Ward nodded. He said, somewhat maliciously, "I don't notice that Colorado Jones jumping when you speak to him, either."
Whitey's eyes seemed to close completely, his voice grew lazy, and he asked, "Think I'm not able to handle the situation?"
Ward thought about it for a moment. He looked at Whitey, considered Whitey's tone, the lazy way he had spoken. Ward began to get pale.

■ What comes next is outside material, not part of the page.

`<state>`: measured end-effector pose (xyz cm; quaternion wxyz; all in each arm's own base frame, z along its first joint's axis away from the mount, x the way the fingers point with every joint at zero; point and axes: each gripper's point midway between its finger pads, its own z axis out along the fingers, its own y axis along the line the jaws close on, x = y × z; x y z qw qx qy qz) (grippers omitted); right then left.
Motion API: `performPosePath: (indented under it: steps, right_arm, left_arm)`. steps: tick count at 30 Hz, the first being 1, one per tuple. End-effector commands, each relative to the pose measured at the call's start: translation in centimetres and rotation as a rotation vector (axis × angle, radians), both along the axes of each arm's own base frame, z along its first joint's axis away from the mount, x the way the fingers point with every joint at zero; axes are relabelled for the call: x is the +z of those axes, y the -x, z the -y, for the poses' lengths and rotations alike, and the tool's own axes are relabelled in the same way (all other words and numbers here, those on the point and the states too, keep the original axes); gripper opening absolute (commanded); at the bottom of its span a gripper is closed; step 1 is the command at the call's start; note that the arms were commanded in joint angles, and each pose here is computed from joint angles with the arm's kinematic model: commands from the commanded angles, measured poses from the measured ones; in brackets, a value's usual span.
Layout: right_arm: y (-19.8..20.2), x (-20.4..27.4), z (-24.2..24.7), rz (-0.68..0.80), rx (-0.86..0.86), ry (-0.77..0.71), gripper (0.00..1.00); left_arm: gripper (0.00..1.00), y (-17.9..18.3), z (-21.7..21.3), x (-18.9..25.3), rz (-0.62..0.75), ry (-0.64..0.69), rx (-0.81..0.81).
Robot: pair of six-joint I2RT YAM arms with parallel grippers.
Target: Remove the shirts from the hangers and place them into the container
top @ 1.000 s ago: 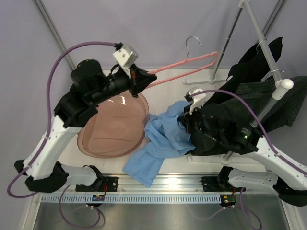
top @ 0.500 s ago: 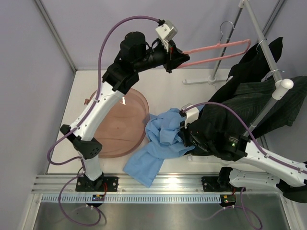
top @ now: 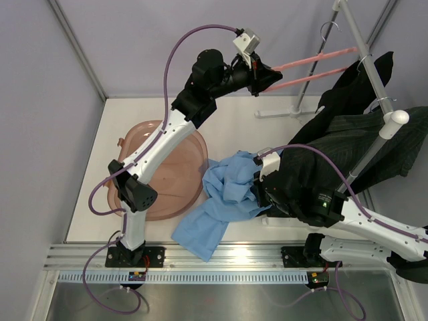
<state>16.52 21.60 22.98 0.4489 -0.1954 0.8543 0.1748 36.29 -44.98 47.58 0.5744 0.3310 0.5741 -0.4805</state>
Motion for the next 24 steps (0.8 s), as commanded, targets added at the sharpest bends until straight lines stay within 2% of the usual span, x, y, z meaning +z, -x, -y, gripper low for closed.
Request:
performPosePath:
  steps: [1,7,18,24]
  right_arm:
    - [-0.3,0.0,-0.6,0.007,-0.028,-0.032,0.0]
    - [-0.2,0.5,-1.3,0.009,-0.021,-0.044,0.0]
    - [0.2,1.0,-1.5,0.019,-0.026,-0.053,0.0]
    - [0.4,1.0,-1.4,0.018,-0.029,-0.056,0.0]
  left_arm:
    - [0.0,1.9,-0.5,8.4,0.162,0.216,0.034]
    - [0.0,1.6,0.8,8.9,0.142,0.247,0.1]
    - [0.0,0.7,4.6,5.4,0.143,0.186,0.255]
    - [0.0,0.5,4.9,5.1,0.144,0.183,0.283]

"I never said that," he muttered, and fled.
II
The yacht Dancing Lady was a yacht by conversion rather than birth, having been constructed as a PT boat during the war, later sold as surplus, and converted into a fairly comfortable, and certainly speedy, private craft. In her vitals still reposed the original PT boat power-plant, a gas-devouring set of monsters which few private owners could afford to keep operating. But she was yachty-looking. She had a coat of glistening white, some mahogany and chrome had been applied here and there, and the interior was done in fairly luxurious shades of blue. At six o'clock, two men came aboard with a few cases of beer. They remained aboard. Presently others came with some food, some fishing equipment. Everyone remained aboard. Some came empty-handed, and didn't leave.

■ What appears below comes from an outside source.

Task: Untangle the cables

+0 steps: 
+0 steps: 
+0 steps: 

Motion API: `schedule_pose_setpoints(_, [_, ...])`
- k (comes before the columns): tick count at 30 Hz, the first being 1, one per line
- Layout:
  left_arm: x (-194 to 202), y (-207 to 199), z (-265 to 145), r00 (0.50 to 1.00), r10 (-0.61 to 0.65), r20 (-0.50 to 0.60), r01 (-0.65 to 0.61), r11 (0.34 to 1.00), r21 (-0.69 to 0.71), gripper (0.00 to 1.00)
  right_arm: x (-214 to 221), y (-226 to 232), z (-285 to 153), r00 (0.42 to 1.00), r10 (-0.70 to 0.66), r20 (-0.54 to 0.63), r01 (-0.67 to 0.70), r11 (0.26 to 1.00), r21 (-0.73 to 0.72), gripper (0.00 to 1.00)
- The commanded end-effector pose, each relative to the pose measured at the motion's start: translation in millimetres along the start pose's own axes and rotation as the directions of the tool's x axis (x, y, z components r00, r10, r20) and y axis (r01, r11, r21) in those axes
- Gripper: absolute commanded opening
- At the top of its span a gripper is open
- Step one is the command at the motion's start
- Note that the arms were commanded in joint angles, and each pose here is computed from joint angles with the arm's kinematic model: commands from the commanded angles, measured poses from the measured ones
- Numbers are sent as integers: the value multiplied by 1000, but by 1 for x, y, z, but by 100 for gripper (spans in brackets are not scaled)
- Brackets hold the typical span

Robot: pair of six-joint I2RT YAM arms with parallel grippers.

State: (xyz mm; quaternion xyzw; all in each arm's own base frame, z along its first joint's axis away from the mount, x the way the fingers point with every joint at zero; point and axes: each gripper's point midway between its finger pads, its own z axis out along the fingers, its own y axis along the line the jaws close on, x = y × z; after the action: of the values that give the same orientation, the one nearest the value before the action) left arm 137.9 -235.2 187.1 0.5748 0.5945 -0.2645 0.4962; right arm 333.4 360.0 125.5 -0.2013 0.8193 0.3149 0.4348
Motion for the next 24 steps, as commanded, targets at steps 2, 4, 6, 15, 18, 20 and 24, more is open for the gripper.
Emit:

Whitey, the last to arrive, tilted a satisfied eye at the descending sun.
"Nice," he remarked. He indicated clouds which were gathering in the sky. "Going to be dark enough to satisfy everybody."
He went into the cabin. He told Colorado Jones, "Cast off. Let's get going."
"Got some drinks to mix," Colorado Jones said briefly, and moved on.
The man they called Whitey—he signed the name of Clarence Spencer to the company payroll checks, but that, everyone felt sure, probably wasn't his name—moved sleepily, but snakily, and was suddenly standing in front of Colorado Jones.
"Beg pardon?" he said.
"Huh?"
"Beg pardon; I didn't understand you—or did I?"
Colorado Jones rolled his lips inward slightly. He was big, six feet four, and built wide where giants are built wide. His fists were enormous, and scarred as if they had hit things. After his lips had rolled in, his shoulders crawled up a little and bunched, as if getting ready to jump, and he said, "I said I had some drinks to—"
The end of his speech was a report, dull and full of force. Whitey had hit him. Colorado Jones walked backward a few feet and lay down, rather awkwardly, on the cabin floor. He said, "Why, you hit me!" His speech was perfectly clear and lucid. He got up, addressed the other with his fists, a boxer's stance. There was some movement, a little fast for the eye, and Colorado Jones lay down again, the full length of him this time. The whites of his eyes showed, and all of his teeth that would show from drawn-back lips.
Tense, silent, swift, the way people come to a fight, heads appeared in the doors, faces at the windows. Not a word was said. But they were interested; each face was as intent in expression as the face of a surgeon making first cut.
"That's twice," said Colorado Jones. His voice was a trifle thick. "Let's see if it's a habit." His words stuck together.
He started to get up. Whitey kicked him in the face. The kick was not gentle, sporting, nor did it seem necessary. Whitey lifted a foot casually and stamped down on Colorado Jones' stomach. He stamped again twice more, then watched the victim roll over and, bowing his back like an ill dog, become sick.
He said, when the other was silent, sweating and gasping, "I think the drinks can wait, don't you?"
Colorado Jones didn't say anything.
"Get us under way," Whitey said. "Then clean up your mess."
Jones didn't speak and didn't move.
Whitey kicked him where his pants were tight, hard enough to roll him half over, asked, "Something wrong with your ears?"
Colorado Jones crawled toward the deck. Hoarsely, he said, "Get the engine going. Cast off the spring-lines."